Society of Actuaries has reported that 47% o healthcare institutions already use predictive analysis. They also say that 57% of healthcare sectors are sure that it will help them reduce annual costs by 25%.
- Assisting High-Risk patients
Analytics is perfect for evaluating high-risk and chronic patients’ needs. This can help physicians come up with better care approaches in the form of corrective measures to reduce the need for frequent hospital visits.
- Preventing Human Errors
In some situations, physicians handle large volumes of patients daily. This can lead to exhaustion which in turn leads to mistakes. Big data and software that controls it can help flag potential errors and avoid potentially devastating mistakes.
- Advancement in Healthcare Sector
These days, we can use Big Data analysis to search through massive databases and find answers to complex medical issues. The more we do research, the better these databases will become, and physicians will be able to find solutions to complex diagnostic problems in seconds.
Healthcare research will become more streamlined and applicable in less time than ever before.
- Using Wearable Data to Monitor and Prevent Health Problems
Our body produces about two terabytes of data every day. With current wearable technology, we can record most of it. A lot of major tech and IT brands have joined the race for medical monitoring through wearables.
The potential for application of these analytics is impressive. We can anticipate heart attacks, strokes, and other potentially lethal health issues and react on time. This means that we will be able to save lives, not just provide a diagnosis.
Furthermore, wearable tech can help patients change their lifestyles to keep potential and chronic health conditions under control.
- Improving Diagnostic Accuracy and Efficiency
Misdiagnosed patients are hardly a thing of the past. Despite our advancement in the way we approach patient diagnostics, 5% of patients in the US are incorrectly diagnosed every year. This amounts to 12 million patients each year. Mistakes during diagnostic procedures account for 10% of patients’ deaths.
Enlitic is a startup that aims to improve the accuracy of diagnosis through deep learning. This is made possible through an algorithm capable of analyzing imaging data. This includes CT scans, x-rays, and other imaging data.
This tech can also be targeted at preventing misdiagnosis of specific diseases that are usually missed.
Importance of Data Analytics in the Health Industry
The use of Data Analytics for health insurance is one of the most significant advancements in healthcare as a whole in recent years.
The first advancement is reflected in the better availability of structured and unstructured data. Through cloud computing, machine learning, and analytics, we have access to information like never before. The use of this technology reflects in better decision making, smaller costs, and broader healthcare availability.

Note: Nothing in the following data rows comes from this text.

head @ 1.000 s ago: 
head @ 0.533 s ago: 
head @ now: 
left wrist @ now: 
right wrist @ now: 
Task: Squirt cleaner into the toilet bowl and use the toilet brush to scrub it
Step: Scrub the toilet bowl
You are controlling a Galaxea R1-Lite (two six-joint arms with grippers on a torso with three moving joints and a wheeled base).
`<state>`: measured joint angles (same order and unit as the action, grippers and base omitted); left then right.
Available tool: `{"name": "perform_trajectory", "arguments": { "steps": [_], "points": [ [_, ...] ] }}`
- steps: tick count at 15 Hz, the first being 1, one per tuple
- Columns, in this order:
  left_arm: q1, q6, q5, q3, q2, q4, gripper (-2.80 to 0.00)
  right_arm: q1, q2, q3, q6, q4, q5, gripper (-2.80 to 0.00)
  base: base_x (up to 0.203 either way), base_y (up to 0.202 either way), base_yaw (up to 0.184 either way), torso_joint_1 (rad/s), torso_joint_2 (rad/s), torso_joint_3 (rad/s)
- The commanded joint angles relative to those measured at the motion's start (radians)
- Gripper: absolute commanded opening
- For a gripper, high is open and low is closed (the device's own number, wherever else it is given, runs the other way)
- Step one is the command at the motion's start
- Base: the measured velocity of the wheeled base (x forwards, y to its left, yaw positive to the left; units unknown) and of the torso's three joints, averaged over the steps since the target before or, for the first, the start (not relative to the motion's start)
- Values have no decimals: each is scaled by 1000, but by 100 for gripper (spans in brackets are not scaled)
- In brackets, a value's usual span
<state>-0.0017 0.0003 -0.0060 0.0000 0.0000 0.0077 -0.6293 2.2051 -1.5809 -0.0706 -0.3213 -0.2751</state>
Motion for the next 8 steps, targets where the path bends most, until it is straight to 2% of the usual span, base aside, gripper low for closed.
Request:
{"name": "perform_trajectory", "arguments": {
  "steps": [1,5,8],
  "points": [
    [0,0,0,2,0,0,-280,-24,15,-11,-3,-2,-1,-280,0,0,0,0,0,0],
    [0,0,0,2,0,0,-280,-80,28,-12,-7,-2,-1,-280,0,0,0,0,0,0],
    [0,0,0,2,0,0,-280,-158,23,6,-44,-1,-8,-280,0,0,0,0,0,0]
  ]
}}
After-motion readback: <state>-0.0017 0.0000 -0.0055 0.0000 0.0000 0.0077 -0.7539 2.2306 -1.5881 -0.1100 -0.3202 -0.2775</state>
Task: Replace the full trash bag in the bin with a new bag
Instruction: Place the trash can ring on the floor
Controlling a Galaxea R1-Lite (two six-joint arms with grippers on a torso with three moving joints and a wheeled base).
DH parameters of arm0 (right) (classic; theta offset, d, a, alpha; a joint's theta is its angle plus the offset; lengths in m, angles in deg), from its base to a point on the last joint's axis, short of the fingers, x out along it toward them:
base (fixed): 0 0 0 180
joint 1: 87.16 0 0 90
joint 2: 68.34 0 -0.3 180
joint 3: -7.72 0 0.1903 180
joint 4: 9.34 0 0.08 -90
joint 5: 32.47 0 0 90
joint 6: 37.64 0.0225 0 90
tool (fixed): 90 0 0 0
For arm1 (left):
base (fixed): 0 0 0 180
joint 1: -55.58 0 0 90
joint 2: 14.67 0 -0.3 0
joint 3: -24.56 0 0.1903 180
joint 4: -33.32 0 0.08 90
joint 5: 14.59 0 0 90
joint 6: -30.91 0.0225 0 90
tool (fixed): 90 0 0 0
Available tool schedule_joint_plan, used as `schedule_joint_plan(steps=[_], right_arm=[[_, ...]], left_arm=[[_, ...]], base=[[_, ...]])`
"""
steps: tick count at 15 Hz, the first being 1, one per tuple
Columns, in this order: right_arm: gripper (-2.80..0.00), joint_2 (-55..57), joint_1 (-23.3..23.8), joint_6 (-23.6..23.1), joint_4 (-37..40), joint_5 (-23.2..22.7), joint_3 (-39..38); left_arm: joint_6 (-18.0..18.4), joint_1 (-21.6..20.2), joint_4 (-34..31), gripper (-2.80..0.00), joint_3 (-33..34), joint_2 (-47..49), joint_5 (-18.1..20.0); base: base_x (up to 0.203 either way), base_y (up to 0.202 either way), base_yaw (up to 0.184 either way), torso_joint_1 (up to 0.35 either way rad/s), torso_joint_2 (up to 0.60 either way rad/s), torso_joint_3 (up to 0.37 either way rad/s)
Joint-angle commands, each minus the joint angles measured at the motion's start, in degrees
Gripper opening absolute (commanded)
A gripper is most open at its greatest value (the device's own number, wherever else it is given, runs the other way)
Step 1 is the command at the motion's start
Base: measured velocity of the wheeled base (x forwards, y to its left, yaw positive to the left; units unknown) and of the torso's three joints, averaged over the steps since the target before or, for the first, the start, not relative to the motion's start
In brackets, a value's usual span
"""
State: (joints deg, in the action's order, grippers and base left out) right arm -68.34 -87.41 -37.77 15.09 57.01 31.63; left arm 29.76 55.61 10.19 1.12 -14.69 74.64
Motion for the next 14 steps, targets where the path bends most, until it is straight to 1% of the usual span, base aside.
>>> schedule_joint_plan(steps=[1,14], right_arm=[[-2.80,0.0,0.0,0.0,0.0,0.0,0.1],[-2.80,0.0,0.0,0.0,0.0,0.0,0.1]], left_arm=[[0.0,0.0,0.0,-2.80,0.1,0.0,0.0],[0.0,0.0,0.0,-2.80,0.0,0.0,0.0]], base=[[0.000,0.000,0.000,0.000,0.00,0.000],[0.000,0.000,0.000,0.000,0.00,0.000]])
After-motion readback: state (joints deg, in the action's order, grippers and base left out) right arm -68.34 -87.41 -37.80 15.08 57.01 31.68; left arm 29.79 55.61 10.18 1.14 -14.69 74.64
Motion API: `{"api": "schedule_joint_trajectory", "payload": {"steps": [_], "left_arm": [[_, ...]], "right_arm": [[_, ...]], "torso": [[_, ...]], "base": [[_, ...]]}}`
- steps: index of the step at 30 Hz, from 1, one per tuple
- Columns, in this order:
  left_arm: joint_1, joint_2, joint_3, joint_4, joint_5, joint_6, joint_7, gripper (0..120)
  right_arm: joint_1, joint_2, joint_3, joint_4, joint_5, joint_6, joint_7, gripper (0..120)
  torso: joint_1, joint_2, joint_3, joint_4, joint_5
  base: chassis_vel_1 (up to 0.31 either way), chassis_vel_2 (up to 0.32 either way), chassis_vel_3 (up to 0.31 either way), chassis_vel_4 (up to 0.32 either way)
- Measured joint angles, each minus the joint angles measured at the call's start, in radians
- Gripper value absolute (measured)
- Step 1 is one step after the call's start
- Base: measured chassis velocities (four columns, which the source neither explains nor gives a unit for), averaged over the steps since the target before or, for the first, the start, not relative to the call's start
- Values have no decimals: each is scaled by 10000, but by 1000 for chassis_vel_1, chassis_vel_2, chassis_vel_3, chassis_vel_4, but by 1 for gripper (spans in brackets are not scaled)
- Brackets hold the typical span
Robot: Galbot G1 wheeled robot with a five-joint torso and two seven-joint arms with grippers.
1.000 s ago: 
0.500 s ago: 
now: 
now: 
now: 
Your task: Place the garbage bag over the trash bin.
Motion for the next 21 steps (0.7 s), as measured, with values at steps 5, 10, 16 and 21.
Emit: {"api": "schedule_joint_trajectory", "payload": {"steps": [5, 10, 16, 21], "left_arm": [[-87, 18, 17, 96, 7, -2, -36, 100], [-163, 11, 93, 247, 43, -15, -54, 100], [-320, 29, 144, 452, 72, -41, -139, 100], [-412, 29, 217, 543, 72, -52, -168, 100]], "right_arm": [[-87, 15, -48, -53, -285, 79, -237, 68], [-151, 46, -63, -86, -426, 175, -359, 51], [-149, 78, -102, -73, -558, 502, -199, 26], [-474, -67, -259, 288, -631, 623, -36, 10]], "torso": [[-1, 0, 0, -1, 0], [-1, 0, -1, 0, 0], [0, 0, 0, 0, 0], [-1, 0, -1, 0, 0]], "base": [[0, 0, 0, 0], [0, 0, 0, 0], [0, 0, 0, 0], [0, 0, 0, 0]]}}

The leadership of healthcare organization has realized the value of these tech advancements. There are three primary ways healthcare organization can use this kind of data management:
- Improved R&D pipeline development
- Improvement of diagnostic and therapeutic techniques
- Better prevention and surveillance management
There are six underlying layers of analytics relevant to the healthcare industry:
- Promotion of the trade
- Analytics of assets for medical devices
- Analytics of service for medical devices
- Social Media analytics
- Clinical Data Management
- Spend compliance
Big data is here to stay when it comes to the healthcare industry. It will be one of the main factors separating efficient and cost-effective organizations from the rest. There will be more room for data entry outsourced solutions to keep things moving. It still has some way to go, but the results we got so far are driving progress.